Recognizing the financial industry’s habits on this front raises two key issues for investors (individuals as well as institutions) when surveying the landscape of ETFs and mutual funds and investment strategies generally:
Look under the hood. If you’re intent on buying a fund that moves beyond a simple strategy of running a market-value-weighted portfolio–i.e., standard betas–make sure that you understand what you’re buying and why you’re buying it. In the case of an equal-weighted S&P 500 fund, the contrast with the standard S&P 500 strategy is transparent. But that’s not always the case with some “innovative” strategies. By combining a variety of factor tilts with a form of rebalancing, it’s easy to create the appearance of an innovation that’s really just an old idea with a new marketing spin. Nonetheless, if you’re going to pay more for R&R, which is almost always the case, you should be clear on why you’ve made this choice. Sometimes, perhaps most of the time, the R&R under scrutiny isn’t worth the higher fee because a) you can replicate the strategy less expensively with a mix of standard betas; or b) the underlying R&R strategy is flawed in some way. As a quick, albeit ridiculous and extreme example, there’d be no point in paying 100 basis points for a strategy that holds the smallest 25% of S&P 500 companies. You’d be better off with one of the standard small-cap or mid-cap ETFs that do something comparable and charge far less for the service.

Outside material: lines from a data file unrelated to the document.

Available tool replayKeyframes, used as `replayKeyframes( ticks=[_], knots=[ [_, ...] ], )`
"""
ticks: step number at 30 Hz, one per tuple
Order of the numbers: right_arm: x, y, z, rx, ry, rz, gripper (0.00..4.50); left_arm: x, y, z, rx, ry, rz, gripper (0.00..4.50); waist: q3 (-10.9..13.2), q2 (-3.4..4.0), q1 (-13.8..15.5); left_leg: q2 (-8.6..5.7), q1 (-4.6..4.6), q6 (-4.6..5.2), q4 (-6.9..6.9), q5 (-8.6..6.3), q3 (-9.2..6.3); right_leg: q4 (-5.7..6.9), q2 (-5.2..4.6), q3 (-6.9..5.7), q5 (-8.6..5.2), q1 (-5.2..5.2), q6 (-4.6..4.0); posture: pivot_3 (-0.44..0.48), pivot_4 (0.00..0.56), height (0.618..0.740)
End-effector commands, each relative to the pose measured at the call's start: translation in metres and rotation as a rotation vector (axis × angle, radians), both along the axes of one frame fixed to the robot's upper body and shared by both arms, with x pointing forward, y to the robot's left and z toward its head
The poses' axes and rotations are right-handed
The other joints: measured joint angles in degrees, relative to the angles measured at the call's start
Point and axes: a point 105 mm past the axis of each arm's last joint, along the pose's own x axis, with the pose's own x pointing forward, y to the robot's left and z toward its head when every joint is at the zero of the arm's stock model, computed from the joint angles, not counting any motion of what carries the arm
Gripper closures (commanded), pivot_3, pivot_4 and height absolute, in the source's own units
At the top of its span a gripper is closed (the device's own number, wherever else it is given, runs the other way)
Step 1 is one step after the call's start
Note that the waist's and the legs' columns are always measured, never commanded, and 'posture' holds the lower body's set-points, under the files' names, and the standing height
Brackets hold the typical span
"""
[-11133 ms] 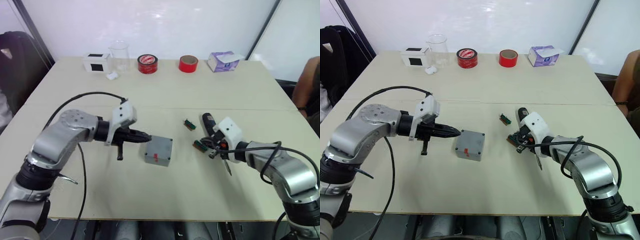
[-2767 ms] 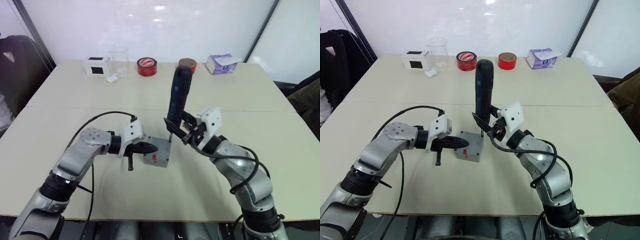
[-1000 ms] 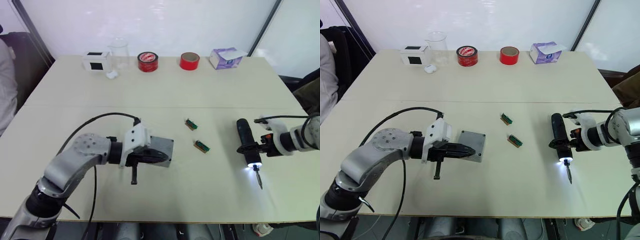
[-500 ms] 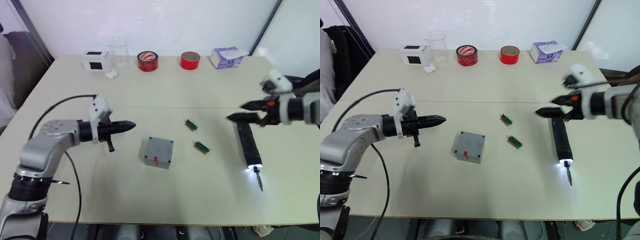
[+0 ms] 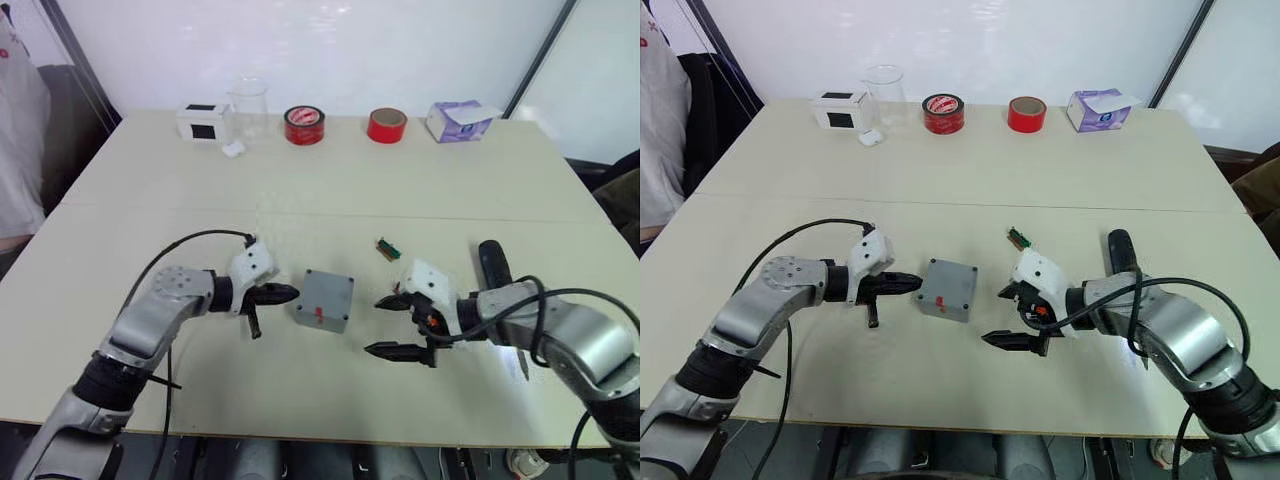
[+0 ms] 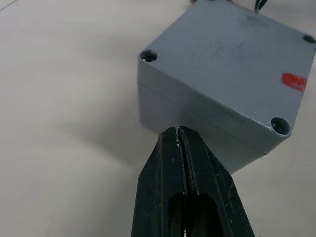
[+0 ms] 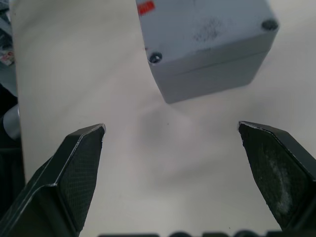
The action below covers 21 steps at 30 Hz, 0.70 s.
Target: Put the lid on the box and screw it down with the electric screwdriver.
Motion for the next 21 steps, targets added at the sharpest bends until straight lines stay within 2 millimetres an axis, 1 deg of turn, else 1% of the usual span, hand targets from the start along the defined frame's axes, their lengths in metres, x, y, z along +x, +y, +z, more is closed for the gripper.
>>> replayKeyframes(
  ticks=[1,5,9,11,12,14,15,16,18,19,20,21],
  knots=[
    [0.002,0.009,0.001,-0.001,-0.034,0.043,0.06,0.003,-0.010,0.006,0.001,-0.049,-0.045,4.50,0.00,0.00,0.09,0.00,-0.01,0.00,0.02,0.00,0.00,0.00,0.00,0.00,0.00,0.00,0.00,0.000,0.150,0.740],
    [0.001,0.017,-0.002,0.018,-0.009,0.066,0.06,0.008,-0.024,0.006,-0.012,-0.060,-0.089,4.50,0.00,0.00,0.19,-0.02,-0.03,0.01,0.09,0.00,-0.01,0.00,-0.01,0.00,0.01,0.04,0.01,0.000,0.150,0.740],
    [-0.008,0.025,-0.002,0.036,0.034,0.114,0.06,0.018,-0.035,0.005,-0.017,-0.077,-0.112,4.50,0.00,0.00,0.12,-0.05,-0.03,0.02,0.10,-0.01,-0.04,-0.01,-0.02,0.00,0.01,0.07,0.01,0.000,0.150,0.740],
    [-0.011,0.030,0.001,0.055,0.052,0.125,0.06,0.027,-0.038,0.004,-0.003,-0.094,-0.105,4.50,0.00,0.00,0.10,-0.04,-0.02,0.03,0.10,-0.01,-0.04,-0.01,-0.01,-0.01,0.01,0.06,0.02,0.000,0.150,0.740],
    [-0.013,0.031,0.002,0.059,0.057,0.129,0.06,0.031,-0.037,0.003,0.012,-0.107,-0.097,4.50,0.00,0.00,0.10,-0.04,-0.02,0.04,0.10,-0.02,-0.04,-0.01,0.00,-0.01,0.01,0.06,0.02,0.000,0.150,0.740],
    [-0.013,0.026,0.005,0.030,0.038,0.122,0.06,0.040,-0.028,0.000,0.047,-0.125,-0.059,4.50,0.00,0.00,0.04,-0.03,-0.03,0.04,0.10,-0.02,-0.06,0.00,0.01,-0.03,0.02,0.06,0.03,0.000,0.150,0.740],
    [-0.014,0.023,0.006,0.020,0.030,0.119,0.06,0.042,-0.024,-0.001,0.054,-0.129,-0.049,4.50,0.00,0.00,-0.08,-0.03,-0.03,0.04,0.10,-0.02,-0.06,0.00,0.01,-0.03,0.02,0.05,0.03,0.000,0.150,0.740],
    [-0.014,0.017,0.011,0.004,0.015,0.110,0.06,0.042,-0.018,-0.001,0.064,-0.129,-0.036,4.50,0.00,0.00,-0.11,-0.02,-0.02,0.04,0.10,-0.02,-0.06,0.00,0.00,-0.02,0.02,0.05,0.03,0.000,0.150,0.740],
    [-0.013,0.003,0.023,-0.031,-0.020,0.093,0.06,0.038,-0.005,-0.001,0.081,-0.123,-0.024,4.50,0.01,0.01,-0.09,-0.01,-0.04,0.04,0.10,-0.02,-0.06,0.01,0.00,-0.02,0.02,0.02,0.03,0.000,0.150,0.740],
    [-0.013,-0.001,0.026,-0.042,-0.031,0.088,0.06,0.037,-0.001,-0.001,0.085,-0.121,-0.021,4.50,0.01,0.01,-0.11,-0.01,-0.04,0.04,0.09,-0.02,-0.05,0.01,-0.01,-0.02,0.01,0.01,0.02,0.000,0.150,0.740],
    [-0.009,-0.005,0.029,-0.056,-0.052,0.076,0.06,0.033,0.002,0.000,0.084,-0.113,-0.023,4.50,0.00,0.00,-0.10,0.02,-0.04,0.05,0.09,-0.03,-0.05,0.00,-0.01,-0.02,0.01,0.01,0.02,0.000,0.150,0.740],
    [-0.002,-0.010,0.032,-0.070,-0.088,0.057,0.06,0.023,0.004,-0.001,0.078,-0.091,-0.041,4.50,0.00,0.00,-0.19,0.03,-0.03,0.05,0.09,-0.03,-0.07,0.00,-0.01,-0.02,0.01,0.02,0.02,0.000,0.150,0.740]
  ],
)
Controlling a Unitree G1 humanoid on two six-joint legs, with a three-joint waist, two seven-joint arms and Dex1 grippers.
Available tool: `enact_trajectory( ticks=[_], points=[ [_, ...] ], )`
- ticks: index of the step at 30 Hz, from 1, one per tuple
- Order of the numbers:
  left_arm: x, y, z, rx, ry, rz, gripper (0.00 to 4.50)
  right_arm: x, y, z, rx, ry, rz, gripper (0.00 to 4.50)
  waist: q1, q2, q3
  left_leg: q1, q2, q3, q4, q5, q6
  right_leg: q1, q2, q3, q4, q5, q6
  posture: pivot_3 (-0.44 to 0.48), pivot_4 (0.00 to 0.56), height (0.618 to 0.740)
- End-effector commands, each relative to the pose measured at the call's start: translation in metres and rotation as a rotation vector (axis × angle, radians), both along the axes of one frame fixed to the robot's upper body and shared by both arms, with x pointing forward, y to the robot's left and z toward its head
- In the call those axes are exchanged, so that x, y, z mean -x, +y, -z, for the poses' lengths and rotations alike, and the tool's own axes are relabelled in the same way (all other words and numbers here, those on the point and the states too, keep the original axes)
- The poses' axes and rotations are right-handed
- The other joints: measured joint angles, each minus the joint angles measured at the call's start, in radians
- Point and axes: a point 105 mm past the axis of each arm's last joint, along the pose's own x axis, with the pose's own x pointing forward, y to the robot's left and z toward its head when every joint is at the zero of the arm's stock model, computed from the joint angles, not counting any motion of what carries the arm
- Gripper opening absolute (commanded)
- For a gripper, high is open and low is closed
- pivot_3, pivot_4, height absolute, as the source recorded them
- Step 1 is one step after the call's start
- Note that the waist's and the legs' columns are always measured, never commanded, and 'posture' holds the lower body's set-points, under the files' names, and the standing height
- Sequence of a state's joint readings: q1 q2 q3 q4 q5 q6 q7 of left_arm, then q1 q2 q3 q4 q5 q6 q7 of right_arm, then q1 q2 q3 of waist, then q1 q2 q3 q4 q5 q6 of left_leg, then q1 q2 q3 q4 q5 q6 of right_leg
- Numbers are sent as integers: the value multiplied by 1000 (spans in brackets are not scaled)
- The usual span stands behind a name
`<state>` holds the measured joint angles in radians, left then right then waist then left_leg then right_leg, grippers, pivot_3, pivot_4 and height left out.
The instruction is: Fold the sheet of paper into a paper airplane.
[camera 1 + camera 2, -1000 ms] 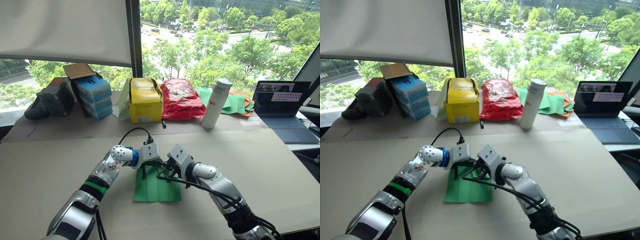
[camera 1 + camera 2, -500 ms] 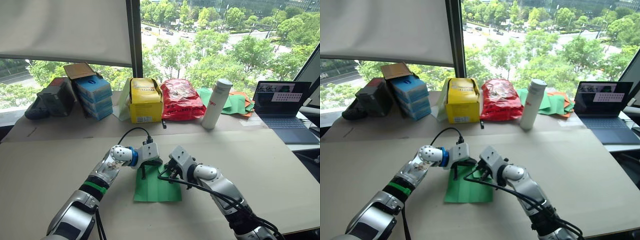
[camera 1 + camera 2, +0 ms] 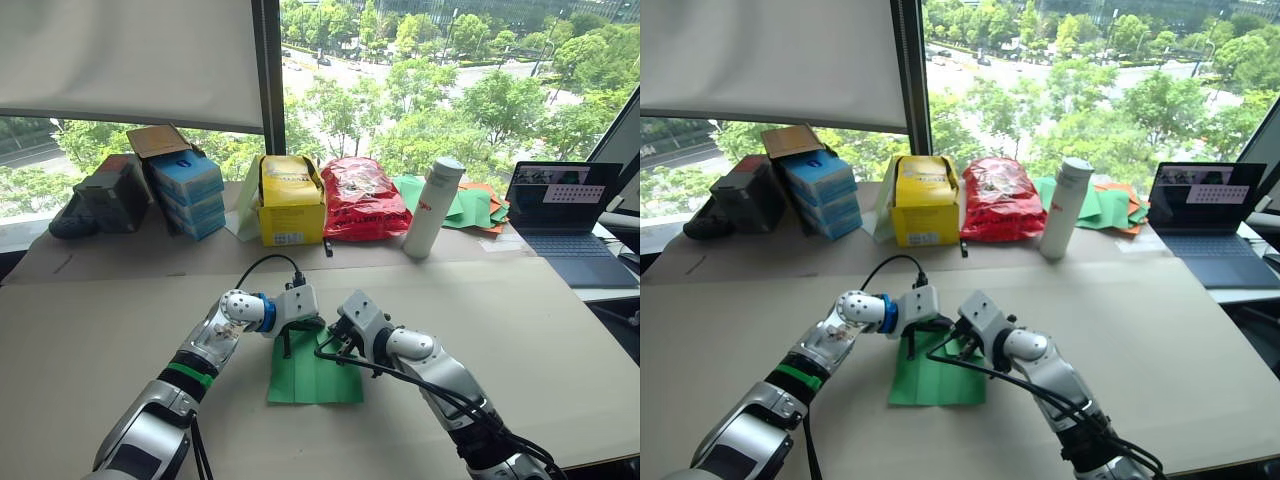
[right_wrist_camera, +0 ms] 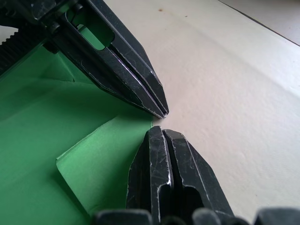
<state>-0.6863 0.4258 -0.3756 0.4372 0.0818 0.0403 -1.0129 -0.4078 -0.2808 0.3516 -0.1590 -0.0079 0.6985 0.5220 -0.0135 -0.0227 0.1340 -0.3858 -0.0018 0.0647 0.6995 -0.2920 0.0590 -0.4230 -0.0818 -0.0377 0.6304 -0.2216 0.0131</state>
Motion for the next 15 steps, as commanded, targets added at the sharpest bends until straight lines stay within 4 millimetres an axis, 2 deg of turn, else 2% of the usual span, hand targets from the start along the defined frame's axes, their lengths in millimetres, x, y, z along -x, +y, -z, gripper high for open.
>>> enact_trajectory(
  ticks=[1,15],
  points=[
    [1,11,15,-63,38,-28,0,3,4,-4,-12,-15,-18,16,0,0,0,0,0,0,0,0,0,0,0,0,0,0,0,0,150,740],
    [1,12,15,-64,38,-30,0,7,10,-6,-25,-21,-37,16,0,0,0,0,0,0,0,0,0,0,0,0,0,0,0,0,150,740]
  ],
)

Can you do it yourself? Quite a lot of R&R is simply blending a mix of well-known factor tilts and marrying it to a rebalancing strategy. There’s nothing wrong with that. In fact, it’s the bread and butter of enlightened investing generally. The question is whether you should do the mixing yourself? The answer varies, depending on the investor, the strategy and the extra fee you’ll pay if someone else is running the show. No one should underestimate the value of hiring a financial advisor to manage your portfolio, or holding an intelligently designed ETF that seeks to add value over a plain-vanilla index fund or tap into a beta that’s hard to manage by yourself. But the details matter and so it’s crucial to think through why you should outsource the investment process.
The bottom line is that quite a lot of what appears to be a good deal in the exploding list of “enlightened” strategies in the land of ETFs and mutual funds is just an excus to charge more for something that can be accessed less expensively and more efficiently through other means. There are exceptions, of course, and those exceptions are worth every additional penny charged. Unfortunately, finding the exceptions takes work. Par for the course in a world that’s overflowing with high-priced mediocrity that’s masquerading as creative and pioneering portfolio design.